For our color proposals based on motion $\textrm{C}_M$, we use RAFT [54] to estimate motion $m_M$ between the current frame $y_g^t$ and its previous frame $y_g^{t-1}$. We further compute the forward-backward motion difference $\delta _M$ for occlusion reasoning (following [19, suppl. Equation 10]), and also use it as a confidence, as motion provides wrong colors for occluded areas. To provide plausible colors for such areas, we use semantic feature matching, described next.

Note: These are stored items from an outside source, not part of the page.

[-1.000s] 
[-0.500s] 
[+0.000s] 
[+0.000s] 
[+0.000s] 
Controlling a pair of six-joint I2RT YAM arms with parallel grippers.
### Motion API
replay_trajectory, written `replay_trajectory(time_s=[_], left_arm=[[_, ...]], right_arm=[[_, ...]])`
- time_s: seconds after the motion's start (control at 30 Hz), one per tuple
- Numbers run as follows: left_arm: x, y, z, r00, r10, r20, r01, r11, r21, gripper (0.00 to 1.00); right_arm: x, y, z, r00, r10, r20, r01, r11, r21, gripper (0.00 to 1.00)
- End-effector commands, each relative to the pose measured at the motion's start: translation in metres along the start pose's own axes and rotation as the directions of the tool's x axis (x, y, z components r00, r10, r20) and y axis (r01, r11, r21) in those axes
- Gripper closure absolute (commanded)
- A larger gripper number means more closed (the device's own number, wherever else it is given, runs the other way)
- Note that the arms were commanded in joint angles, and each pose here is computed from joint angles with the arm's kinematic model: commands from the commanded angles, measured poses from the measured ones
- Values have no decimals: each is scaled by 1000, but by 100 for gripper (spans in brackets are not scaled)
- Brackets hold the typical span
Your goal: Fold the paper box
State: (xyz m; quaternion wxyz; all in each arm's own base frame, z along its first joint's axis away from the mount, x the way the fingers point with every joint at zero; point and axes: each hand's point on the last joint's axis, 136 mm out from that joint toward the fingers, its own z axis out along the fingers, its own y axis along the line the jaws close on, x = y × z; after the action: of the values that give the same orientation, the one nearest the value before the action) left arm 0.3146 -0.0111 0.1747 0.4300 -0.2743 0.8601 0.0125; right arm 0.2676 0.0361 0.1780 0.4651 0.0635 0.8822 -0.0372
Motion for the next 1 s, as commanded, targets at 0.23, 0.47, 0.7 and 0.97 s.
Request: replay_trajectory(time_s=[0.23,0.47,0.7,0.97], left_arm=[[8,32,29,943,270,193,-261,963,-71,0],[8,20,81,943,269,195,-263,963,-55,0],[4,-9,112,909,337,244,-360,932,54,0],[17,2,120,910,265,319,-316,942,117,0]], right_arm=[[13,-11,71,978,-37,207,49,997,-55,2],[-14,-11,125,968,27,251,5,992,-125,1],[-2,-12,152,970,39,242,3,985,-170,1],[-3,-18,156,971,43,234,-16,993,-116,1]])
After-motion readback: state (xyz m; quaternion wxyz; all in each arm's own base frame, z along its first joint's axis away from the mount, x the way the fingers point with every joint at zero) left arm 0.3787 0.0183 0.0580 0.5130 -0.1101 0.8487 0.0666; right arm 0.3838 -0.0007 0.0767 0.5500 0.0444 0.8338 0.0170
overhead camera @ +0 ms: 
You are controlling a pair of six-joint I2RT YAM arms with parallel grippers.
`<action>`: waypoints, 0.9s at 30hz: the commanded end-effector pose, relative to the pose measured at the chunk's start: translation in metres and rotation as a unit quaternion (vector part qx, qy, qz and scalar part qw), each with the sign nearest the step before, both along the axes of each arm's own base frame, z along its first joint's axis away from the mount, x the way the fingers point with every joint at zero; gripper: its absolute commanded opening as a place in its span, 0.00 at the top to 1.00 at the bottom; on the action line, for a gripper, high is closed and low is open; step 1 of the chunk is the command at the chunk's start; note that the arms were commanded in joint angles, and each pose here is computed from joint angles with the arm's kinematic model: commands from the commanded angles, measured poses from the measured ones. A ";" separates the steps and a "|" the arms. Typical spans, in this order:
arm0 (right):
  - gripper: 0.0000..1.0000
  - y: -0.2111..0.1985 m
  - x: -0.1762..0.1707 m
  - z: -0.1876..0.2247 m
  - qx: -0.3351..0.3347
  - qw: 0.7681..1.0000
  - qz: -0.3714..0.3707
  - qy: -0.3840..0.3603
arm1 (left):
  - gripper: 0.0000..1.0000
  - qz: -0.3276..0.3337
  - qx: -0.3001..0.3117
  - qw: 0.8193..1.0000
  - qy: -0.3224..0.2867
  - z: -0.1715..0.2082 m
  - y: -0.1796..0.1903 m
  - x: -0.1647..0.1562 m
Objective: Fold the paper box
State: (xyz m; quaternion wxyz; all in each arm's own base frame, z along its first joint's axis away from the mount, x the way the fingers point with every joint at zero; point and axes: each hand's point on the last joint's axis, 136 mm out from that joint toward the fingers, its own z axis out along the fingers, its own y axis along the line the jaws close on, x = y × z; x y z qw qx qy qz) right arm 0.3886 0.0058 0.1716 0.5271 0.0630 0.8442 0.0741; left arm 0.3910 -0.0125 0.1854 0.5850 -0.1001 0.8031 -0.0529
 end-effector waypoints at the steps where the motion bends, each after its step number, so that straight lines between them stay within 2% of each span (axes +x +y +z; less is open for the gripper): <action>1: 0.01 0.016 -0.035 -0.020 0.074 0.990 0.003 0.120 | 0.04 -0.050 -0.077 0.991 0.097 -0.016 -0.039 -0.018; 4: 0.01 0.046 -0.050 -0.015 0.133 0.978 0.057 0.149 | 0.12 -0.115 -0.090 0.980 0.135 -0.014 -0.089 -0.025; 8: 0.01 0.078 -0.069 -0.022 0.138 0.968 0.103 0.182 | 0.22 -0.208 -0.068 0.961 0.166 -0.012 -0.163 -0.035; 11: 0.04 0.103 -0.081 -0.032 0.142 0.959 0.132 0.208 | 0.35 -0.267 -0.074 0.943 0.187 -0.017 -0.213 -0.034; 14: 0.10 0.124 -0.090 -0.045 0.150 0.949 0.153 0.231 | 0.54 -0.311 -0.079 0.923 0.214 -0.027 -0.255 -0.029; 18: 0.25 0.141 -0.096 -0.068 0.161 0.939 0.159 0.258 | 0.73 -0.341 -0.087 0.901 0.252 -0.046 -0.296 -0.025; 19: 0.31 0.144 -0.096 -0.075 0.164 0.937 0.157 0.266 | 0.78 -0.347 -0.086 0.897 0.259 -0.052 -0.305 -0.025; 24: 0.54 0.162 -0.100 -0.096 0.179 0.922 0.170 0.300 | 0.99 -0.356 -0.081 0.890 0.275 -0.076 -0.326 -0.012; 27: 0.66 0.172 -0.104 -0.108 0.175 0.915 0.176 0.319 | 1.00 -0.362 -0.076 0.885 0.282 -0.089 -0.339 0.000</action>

Our global semantic matching to the reference $y_g^0$, finds and refines $N_G$ best matches using a CNN feature encoder $\mathcal {F}$. In detail, we convert each gray frame to a pyramid of semantic features $\{f_{j}^{t}\}_{j=1}^{N_J} = \mathcal {F}(y_g^t)$ with different spatial resolutions on $N_J$ levels, as seen on the left in Fig. 3. Ablation experiments (see suppl.) revealed that VGG16 with batchnorm pre-trained for classification works best. We use instance normalization [55] yielding features $\tilde{f}$ of similar magnitude. For each pixel location p within $\tilde{f}_j^t$, we search in locations q around a neighborhood $\mathcal {N}(p)$ in the corresponding features $\tilde{f}_j^0$ of the reference image $y_g^0$, i.e.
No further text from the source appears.